Work to be completed: Among the lines below, take the one holding "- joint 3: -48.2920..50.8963", the one holding "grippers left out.", and all lines between them. Set them down exactly.

Excerpted records:
━━━━━━━━
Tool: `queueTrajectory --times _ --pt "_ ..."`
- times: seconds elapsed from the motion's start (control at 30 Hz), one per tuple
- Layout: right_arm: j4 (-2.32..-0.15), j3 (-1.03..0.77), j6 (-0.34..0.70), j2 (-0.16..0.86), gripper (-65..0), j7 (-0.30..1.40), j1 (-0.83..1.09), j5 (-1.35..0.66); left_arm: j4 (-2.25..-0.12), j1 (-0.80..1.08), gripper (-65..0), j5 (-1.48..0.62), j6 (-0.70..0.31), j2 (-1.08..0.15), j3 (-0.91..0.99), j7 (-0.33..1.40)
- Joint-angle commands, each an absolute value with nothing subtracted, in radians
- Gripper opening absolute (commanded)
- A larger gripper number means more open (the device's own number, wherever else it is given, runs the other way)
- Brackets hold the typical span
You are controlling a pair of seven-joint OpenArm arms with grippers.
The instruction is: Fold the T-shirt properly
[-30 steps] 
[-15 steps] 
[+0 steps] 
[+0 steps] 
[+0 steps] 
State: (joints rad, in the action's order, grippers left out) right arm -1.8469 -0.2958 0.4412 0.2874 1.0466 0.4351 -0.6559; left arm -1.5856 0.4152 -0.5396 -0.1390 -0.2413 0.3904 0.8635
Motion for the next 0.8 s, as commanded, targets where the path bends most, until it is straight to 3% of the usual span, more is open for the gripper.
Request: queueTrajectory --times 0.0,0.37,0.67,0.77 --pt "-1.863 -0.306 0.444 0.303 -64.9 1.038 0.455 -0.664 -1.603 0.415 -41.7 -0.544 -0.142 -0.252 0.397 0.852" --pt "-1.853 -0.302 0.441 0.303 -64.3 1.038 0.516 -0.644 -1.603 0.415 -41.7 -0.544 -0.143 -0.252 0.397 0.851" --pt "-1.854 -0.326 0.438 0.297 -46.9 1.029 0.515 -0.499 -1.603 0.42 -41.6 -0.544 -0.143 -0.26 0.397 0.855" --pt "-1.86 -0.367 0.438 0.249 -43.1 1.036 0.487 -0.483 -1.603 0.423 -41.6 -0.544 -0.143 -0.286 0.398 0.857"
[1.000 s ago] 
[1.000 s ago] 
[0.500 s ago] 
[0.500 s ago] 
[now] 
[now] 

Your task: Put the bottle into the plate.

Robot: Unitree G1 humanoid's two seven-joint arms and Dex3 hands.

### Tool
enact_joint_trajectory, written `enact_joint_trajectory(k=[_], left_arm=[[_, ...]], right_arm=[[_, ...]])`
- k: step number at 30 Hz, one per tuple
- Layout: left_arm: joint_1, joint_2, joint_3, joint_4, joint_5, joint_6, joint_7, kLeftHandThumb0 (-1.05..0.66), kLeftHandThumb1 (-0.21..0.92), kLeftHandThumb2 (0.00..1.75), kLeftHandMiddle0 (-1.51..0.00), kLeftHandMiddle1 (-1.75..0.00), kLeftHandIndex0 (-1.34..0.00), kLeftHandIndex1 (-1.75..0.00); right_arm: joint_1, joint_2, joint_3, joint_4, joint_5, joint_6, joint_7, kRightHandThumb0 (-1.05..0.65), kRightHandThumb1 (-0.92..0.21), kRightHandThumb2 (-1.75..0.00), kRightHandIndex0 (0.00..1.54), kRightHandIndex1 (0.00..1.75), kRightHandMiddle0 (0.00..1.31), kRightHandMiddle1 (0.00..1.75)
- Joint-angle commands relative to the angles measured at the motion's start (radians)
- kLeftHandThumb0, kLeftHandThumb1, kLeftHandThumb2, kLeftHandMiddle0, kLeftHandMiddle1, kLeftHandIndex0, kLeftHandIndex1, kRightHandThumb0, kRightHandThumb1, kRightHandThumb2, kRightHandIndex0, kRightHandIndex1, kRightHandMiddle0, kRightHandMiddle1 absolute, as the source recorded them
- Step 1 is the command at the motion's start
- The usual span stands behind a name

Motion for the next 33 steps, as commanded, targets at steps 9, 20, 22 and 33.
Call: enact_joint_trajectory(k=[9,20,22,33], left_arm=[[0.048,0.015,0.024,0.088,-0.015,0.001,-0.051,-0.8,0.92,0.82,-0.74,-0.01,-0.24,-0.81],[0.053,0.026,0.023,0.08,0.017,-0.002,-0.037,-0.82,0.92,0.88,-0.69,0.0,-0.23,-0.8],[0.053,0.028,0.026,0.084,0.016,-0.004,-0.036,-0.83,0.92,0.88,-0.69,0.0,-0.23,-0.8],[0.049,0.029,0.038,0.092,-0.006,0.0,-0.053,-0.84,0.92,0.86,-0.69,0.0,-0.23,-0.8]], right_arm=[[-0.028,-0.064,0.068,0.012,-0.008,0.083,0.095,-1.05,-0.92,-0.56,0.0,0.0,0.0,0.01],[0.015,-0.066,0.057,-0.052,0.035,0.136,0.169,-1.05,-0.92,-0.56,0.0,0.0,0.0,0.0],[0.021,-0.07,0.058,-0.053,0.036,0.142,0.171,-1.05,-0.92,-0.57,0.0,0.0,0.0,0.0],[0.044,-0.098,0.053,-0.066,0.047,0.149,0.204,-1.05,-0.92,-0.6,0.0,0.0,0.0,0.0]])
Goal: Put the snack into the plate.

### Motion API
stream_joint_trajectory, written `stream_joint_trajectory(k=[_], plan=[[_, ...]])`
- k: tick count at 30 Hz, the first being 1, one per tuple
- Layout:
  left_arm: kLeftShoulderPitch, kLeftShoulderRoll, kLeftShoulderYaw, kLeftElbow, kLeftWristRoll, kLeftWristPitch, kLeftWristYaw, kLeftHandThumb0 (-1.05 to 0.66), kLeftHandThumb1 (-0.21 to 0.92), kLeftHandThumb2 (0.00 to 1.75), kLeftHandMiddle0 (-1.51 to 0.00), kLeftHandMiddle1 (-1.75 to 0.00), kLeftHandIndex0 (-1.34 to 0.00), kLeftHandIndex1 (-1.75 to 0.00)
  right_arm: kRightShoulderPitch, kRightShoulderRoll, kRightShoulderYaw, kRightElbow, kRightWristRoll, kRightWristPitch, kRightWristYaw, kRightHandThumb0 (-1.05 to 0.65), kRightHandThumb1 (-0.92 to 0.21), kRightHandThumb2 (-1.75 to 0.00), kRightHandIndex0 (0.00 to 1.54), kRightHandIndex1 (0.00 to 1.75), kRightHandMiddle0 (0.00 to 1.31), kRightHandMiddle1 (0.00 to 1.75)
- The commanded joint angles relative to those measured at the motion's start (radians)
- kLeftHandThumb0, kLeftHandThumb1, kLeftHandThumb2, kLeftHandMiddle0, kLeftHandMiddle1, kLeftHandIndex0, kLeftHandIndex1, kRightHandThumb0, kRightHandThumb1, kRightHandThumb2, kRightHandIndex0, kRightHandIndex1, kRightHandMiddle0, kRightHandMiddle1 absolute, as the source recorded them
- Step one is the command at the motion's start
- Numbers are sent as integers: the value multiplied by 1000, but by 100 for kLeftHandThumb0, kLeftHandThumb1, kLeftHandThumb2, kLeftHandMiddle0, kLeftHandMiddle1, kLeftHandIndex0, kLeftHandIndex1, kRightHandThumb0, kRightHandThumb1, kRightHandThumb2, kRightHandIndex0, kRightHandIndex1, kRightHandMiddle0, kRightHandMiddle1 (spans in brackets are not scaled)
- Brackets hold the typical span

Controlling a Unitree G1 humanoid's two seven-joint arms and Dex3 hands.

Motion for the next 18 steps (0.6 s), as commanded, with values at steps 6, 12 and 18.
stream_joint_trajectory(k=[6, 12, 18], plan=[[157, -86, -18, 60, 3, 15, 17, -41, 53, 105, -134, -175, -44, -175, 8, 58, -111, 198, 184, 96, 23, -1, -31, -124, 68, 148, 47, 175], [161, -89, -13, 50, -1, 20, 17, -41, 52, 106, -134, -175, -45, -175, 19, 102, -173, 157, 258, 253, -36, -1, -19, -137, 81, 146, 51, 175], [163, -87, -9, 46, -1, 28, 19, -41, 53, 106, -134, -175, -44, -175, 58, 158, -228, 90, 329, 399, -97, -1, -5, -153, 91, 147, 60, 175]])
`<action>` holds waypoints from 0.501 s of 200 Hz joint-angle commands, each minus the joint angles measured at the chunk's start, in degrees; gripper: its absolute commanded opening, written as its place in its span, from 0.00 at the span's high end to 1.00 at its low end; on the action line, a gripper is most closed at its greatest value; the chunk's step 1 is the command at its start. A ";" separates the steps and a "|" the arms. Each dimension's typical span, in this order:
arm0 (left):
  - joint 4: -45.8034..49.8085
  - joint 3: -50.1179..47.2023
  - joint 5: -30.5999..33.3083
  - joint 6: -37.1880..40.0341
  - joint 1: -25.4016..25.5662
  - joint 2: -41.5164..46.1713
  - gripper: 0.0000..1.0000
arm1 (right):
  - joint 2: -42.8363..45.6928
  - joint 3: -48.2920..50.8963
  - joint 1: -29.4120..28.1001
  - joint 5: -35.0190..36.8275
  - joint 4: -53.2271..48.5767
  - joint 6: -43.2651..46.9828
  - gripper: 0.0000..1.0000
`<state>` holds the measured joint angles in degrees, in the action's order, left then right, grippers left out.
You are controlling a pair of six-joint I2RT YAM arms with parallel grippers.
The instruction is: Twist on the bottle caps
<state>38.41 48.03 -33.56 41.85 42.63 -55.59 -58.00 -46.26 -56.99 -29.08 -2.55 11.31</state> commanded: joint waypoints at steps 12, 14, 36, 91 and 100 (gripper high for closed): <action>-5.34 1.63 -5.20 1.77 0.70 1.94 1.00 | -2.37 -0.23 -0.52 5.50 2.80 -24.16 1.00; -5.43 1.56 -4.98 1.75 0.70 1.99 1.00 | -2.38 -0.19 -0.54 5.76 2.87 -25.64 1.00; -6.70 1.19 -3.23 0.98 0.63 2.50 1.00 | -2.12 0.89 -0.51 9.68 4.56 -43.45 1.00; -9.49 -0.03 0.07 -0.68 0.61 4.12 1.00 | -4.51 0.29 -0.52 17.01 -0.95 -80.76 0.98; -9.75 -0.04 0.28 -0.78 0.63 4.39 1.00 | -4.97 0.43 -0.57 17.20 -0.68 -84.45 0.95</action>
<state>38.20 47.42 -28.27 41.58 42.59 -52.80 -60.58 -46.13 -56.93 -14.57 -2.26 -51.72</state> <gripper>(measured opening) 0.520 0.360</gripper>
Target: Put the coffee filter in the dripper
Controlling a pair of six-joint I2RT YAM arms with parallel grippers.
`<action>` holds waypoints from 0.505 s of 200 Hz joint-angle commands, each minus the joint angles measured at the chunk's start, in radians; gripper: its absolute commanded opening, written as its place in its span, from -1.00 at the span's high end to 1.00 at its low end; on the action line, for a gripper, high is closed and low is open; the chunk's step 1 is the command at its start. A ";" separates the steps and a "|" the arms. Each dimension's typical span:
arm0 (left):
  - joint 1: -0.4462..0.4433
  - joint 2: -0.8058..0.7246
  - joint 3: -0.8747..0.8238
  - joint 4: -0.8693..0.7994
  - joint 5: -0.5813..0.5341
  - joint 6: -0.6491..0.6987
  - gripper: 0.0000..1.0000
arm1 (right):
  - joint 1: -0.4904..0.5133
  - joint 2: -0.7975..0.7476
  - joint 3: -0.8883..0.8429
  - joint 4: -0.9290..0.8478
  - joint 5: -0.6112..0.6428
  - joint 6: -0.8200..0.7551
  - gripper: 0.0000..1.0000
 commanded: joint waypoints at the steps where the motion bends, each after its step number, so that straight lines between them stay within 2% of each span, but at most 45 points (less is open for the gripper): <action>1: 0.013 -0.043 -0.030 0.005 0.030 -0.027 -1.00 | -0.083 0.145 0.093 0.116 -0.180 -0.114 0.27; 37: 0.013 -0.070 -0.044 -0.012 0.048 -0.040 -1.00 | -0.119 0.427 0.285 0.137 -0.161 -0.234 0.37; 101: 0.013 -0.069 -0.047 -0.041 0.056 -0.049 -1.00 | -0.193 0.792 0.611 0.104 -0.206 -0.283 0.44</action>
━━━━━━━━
Output:
  - joint 3: -48.2920..50.8963
  - joint 1: -29.4120..28.1001
  - joint 5: -35.0190..36.8275
  - joint 4: -53.2271..48.5767
  - joint 6: -43.2651..46.9828
  - gripper: 0.0000..1.0000
`<state>` holds the measured joint angles in degrees, in the action's order, left then right, grippers left out.

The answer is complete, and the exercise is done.